(What is expected): All of the data below should be returned exactly.

*** Opening Information provided ***

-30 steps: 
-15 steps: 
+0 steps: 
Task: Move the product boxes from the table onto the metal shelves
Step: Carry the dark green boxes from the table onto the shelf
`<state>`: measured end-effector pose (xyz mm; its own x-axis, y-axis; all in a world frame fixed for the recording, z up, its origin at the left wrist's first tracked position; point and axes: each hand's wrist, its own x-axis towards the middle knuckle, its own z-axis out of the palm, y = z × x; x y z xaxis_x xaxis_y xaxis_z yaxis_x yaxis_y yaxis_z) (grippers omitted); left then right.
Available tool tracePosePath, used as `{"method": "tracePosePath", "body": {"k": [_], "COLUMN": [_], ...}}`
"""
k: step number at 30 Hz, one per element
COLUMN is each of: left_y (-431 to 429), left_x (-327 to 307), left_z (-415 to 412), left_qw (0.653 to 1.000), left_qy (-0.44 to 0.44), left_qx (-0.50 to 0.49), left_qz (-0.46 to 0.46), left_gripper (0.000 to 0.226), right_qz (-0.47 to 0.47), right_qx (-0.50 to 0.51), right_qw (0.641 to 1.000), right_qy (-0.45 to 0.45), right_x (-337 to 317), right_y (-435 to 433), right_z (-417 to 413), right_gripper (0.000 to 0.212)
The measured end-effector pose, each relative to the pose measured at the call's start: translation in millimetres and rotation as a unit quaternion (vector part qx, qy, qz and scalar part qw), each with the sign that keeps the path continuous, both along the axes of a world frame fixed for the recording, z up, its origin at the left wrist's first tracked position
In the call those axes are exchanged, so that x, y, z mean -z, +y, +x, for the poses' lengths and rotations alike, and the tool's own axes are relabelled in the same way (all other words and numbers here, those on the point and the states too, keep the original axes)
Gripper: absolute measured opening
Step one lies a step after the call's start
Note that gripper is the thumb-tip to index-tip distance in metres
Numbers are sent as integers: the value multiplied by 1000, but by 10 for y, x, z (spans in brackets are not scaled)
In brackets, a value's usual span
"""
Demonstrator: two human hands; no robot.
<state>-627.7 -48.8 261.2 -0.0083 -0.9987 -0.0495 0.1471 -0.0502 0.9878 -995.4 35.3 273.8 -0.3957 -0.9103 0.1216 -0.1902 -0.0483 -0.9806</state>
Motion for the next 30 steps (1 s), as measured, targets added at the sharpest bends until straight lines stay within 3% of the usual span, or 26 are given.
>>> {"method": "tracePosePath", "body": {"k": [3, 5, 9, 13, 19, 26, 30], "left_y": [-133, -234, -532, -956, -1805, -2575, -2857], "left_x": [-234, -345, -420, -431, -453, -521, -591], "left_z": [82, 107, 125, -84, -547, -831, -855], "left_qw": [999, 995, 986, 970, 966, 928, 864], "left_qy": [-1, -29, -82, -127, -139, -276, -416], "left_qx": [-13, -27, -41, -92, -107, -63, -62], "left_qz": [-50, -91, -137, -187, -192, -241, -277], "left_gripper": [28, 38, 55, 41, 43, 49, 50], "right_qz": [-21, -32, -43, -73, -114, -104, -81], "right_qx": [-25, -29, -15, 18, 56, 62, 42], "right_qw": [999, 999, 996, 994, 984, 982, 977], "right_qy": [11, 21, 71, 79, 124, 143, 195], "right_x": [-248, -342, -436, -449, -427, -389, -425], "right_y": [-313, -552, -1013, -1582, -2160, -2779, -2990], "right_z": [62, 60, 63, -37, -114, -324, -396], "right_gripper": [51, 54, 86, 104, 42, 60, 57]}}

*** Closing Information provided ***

(Response to the exercise):
-30 steps: 
-15 steps: 
+0 steps: 
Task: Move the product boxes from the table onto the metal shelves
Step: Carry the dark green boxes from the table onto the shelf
`<state>`: measured end-effector pose (xyz mm; its own x-axis, y-axis; all in a world frame fixed for the recording, z up, its origin at the left wrist's first tracked position; point and axes: each hand's wrist, its own x-axis towards the middle knuckle, its own z-axis out of the palm, y = z × x; x y z xaxis_x xaxis_y xaxis_z yaxis_x yaxis_y yaxis_z) (grippers omitted); left then right.
Available tool tracePosePath, used as `{"method": "tracePosePath", "body": {"k": [_], "COLUMN": [_], ...}}`
"""
k: step number at 30 Hz, one per element
COLUMN is each of: left_y (-431 to 429), left_x (-327 to 307), left_z (-415 to 412), left_qw (0.653 to 1.000), left_qy (-0.44 to 0.44), left_qx (-0.50 to 0.49), left_qz (-0.46 to 0.46), left_gripper (0.000 to 0.226), right_qz (-0.47 to 0.47), right_qx (-0.50 to 0.51), right_qw (0.641 to 1.000), right_qy (-0.45 to 0.45), right_x (-337 to 317), right_y (-435 to 433), right_z (-417 to 413), right_gripper (0.000 to 0.212)
The measured end-effector pose, each relative to the pose measured at the call's start: translation in millimetres and rotation as a unit quaternion (vector part qx, qy, qz and scalar part qw), each with the sign that keeps the path continuous, both along the axes of a world frame fixed for the recording, z up, its origin at the left wrist's first tracked position
In the call those axes are exchanged, so that x, y, z mean -z, +y, +x, for the poses' lengths and rotations alike, and the tool's own axes are relabelled in the same way (all other words and numbers here, those on the point and the states too, keep the original axes)
Gripper: absolute measured opening
Step one lies a step after the call's start
Note that gripper is the thumb-tip to index-tip distance in metres
Numbers are sent as integers: the value multiplied by 1000, but by 10 for y, x, z (spans in brackets are not scaled)
In brackets, a value's usual span
"""
Demonstrator: two human hands; no robot.
<state>-627.7 -48.8 261.2 -0.0083 -0.9987 -0.0495 0.1471 -0.0502 0.9878 -995.4 35.3 273.8 -0.3957 -0.9103 0.1216 -0.1902 -0.0483 -0.9806</state>
Motion for the next 30 steps (1 s), as measured, targets added at the sharpest bends until straight lines stay within 3% of the usual span, or 26 are given.
>>> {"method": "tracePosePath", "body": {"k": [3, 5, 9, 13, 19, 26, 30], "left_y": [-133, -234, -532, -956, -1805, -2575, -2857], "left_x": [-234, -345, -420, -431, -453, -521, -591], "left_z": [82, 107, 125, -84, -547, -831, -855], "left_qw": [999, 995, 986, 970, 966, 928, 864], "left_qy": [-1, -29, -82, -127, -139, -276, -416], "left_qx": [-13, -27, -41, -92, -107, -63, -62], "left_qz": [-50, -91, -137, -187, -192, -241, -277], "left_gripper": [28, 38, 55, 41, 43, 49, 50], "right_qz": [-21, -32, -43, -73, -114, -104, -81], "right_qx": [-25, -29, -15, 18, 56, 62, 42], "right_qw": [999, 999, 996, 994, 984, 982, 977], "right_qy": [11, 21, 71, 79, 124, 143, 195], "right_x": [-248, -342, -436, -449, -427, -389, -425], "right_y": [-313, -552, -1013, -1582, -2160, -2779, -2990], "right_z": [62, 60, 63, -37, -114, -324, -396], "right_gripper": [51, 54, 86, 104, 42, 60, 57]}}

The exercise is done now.